Statistical Programming

Beyond the Numbers

Author

Oliver Schabenberger

Published

August 2, 2024

Preface

Statistical Programming

Welcome to this short treatise about statistical programming and statistical program packages. This is online material in a series of collections used in teaching data science and statistics at the graduate level. This material on statistical programming accompanies

Foundations of Data Science–Beyond the Numbers (Foundations) and
Statistical Learning (StatLearning).

Foundations covers fundamental concepts in data science and the data science project life cycle. StatLearning is a comprehensive collection of modules on supervised and unsupervised learning from a statistical perspective.

All three “books” were written in Quarto because it combines prose with math and supports multiple programming languages and kernels within the same framework. To learn more about Quarto books visit https://quarto.org/docs/books.

In statistical programming it is not possible to completely separate concept—validating an algorithm with matrix/vector algebra, for example—from implementation—in R or Python or SAS or SPSS or … . Tools used in statistical programming have changed dramatically over the last decades. When I was in graduate school and when I first taught statistics, SAS was the undisputed king of the hill—with the exception of one course, every graduate course that touched on computing with data was using SAS.

I joined SAS in 2002 and contributed to the development of statistical algorithms for many years, maintaining and authoring statistical tools such as the MIXED, NLMIXED, GLIMMIX, NLIN, FMM, PLM procedures and working on subsystems used across many procedures.

Sine then, the world of statistical programming has changed—a lot! Open source statistical languages like R and open source programming languages such as Python are leading the way. There is still some room for proprietary languages such as SAS, STATA, SPSS, and tools like JMP (a SAS business unit), Minitab, and others. But that room continues to shrink. Data scientists today predominantly work in R or Python. The modules that follow are using primarily R. The difficulty with presenting multi-lingual programming material is to use the languages fully for all the material, or to decide on certain tools and languages for certain material, which leaves you wanting if the chosen mix does not match your inclination. Fortunately, the basic principles of statistical programming apply regardless of your choice of tool or language. Principles of data visualization and summarization, reproducibility, and version control do not depend on the tool. Once you understand the grammar of graphics, whether you use `ggplot2 in R or the plotnine library in Python is secondary.

Is R better than Python or is Python better than R? As always, it depends. R was developed as a statistical programming language, not unlike SAS. This is evident in the way it manipulates data, invokes algorithms, formulates statistical models, handles factors, etc. As someone once joked

R is what happens when statisticians design a programming language.

It should be added that the author of this quote is a committed Pythonista.

The same could be said about SAS or SPSS. And that is not all bad. R is designed for statistical programming and is excellent for that purpose.

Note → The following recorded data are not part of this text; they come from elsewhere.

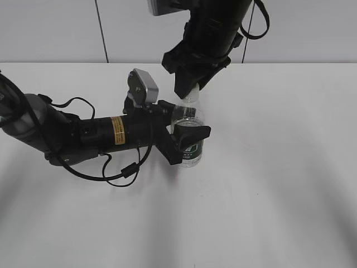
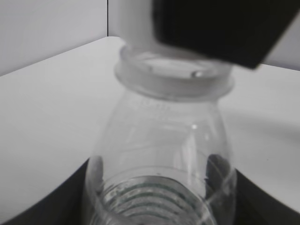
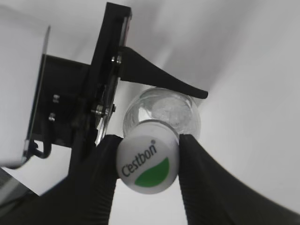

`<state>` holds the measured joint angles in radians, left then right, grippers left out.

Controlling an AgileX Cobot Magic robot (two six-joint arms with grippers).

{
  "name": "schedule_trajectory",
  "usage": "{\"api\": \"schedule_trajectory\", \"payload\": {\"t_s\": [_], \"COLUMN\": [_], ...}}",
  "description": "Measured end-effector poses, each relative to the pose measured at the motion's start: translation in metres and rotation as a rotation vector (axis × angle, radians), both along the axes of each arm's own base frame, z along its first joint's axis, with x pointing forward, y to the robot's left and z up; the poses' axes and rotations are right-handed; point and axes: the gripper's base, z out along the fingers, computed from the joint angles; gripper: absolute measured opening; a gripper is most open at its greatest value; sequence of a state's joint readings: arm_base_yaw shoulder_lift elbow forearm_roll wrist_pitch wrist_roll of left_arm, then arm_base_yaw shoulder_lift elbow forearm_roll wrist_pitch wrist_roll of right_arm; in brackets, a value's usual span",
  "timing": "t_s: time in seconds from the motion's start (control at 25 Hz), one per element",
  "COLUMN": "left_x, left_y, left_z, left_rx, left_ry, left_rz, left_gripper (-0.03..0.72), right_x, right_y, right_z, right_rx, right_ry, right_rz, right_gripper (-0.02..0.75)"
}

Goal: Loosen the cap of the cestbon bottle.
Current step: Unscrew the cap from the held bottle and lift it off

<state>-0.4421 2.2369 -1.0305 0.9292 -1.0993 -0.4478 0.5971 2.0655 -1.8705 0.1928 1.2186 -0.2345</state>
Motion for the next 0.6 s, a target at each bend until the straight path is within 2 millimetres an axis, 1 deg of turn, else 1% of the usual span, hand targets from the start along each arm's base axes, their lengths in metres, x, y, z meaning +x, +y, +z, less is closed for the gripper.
{"api": "schedule_trajectory", "payload": {"t_s": [0.12, 0.28, 0.6], "left_x": [-0.0001, -0.0002, -0.0002], "left_y": [0.0, 0.0, -0.0001], "left_z": [0.0, -0.0001, -0.0001], "left_rx": [0.0, 0.001, 0.001], "left_ry": [0.0, 0.0, -0.001], "left_rz": [-0.001, -0.002, -0.003], "left_gripper": [0.405, 0.405, 0.405], "right_x": [-0.0001, -0.0002, -0.0003], "right_y": [-0.0001, -0.0001, -0.0001], "right_z": [0.0004, 0.0011, 0.0011], "right_rx": [-0.018, -0.035, -0.06], "right_ry": [-0.052, -0.104, -0.175], "right_rz": [0.169, 0.343, 0.581], "right_gripper": [0.31, 0.309, 0.309]}}
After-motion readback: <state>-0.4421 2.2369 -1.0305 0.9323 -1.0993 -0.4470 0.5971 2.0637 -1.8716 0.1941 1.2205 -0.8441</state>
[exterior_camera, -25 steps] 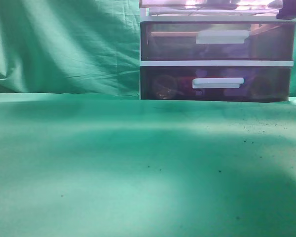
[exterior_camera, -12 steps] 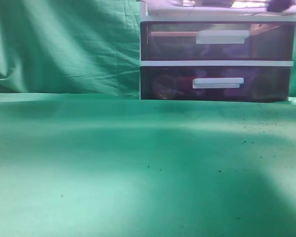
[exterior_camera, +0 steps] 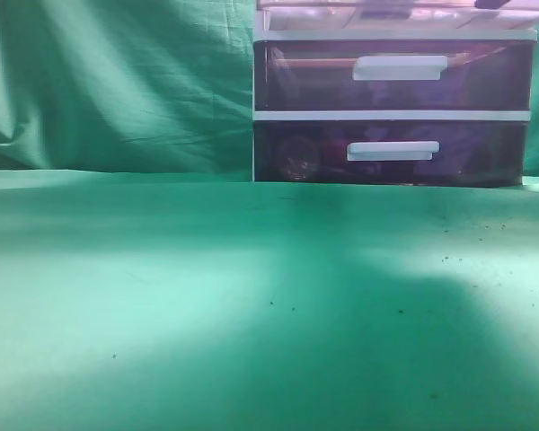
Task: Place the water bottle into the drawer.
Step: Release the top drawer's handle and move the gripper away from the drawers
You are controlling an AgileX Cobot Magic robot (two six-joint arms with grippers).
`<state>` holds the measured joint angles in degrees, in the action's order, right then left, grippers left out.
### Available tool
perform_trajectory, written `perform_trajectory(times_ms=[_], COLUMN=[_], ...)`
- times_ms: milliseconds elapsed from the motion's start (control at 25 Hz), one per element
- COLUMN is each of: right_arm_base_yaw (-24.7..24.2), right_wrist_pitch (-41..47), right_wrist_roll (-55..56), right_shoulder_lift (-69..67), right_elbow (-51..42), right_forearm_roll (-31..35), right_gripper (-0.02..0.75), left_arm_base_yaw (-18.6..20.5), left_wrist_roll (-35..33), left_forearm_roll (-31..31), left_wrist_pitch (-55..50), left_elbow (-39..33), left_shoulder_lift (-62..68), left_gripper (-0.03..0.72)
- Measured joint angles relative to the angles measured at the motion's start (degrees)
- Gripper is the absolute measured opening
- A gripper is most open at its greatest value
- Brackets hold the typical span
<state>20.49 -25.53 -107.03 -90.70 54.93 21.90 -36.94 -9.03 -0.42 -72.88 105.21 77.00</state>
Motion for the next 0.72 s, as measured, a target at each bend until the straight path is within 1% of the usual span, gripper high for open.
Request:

Python is a general purpose scripting language that has been fortified to perform domain-specific tasks through libraries. My experience has been that those who come to data science from a statistical background are versed in R, those that come from a non-statistical background are more familiar with Python. You can stick with what you are comfortable with. The concepts in statistical programming are the same, their implementations might differ depending on the tool.

One of the more vexing issues I have with Python for statistical programming is that the origin of many popular libraries lies in machine learning. Not that there is anything wrong with it, but the approach to data analytics in statistical modeling and in machine learning is different. Statistical modeling is based on the notion of a data-generating mechanism, the data at hand is a realization of a stochastic process. Statistical properties of the estimated quantities derive from the underlying random process and the particulars of the estimation principle. Machine learning does not appeal to a data-generating mechanism, although it has the concept of “errors”, deviations between prediction and ground truth, which are treated as random variables. The standard output from Python libraries such as scikit-learn often does not produce the quantities statisticians are looking for, sometimes they are not produced by any combination of methods or options. Not having access to standard errors for estimated quantities is a head-scratcher for statisticians.

On the other hand, statistics relies heavily on asymptotic properties of estimators, what happens when sample sizes grow to infinity. Machine learning is more concerned with inferences for the data set at hand, not for some imaginary size. That is a healthy approach in my opinion.

One of the most instructive and insightful things to do in statistics is to compute the quantities you see on software output from scratch. This often uses matrix-vector operations, random number generation, simulation. Your implementation is probably not as efficient as the code in the software library and that is OK. Well-written software rarely takes formulas straight from the paper. The best way of communicating mathematics for human interpretation is not the best way of communicating the finite precision operations to a machine. For example, the eigenvalue decomposition of a symmetric matrix is a straightforward mathematical concept. The matrices of eigenvectors and eigenvalues are extremely important to distill properties of the data, for example in a Principal Component Analysis (PCA). Performing the eigendecomposition in a computer is fraught with precision issues and a more stable approach numerically is to go through a singular value decomposition instead.

Nevertheless, working through the eigendecomposition for a well-behaved data set and comparing the results to say, the princomp function in R is a great exercise and deepens your understanding of PCA.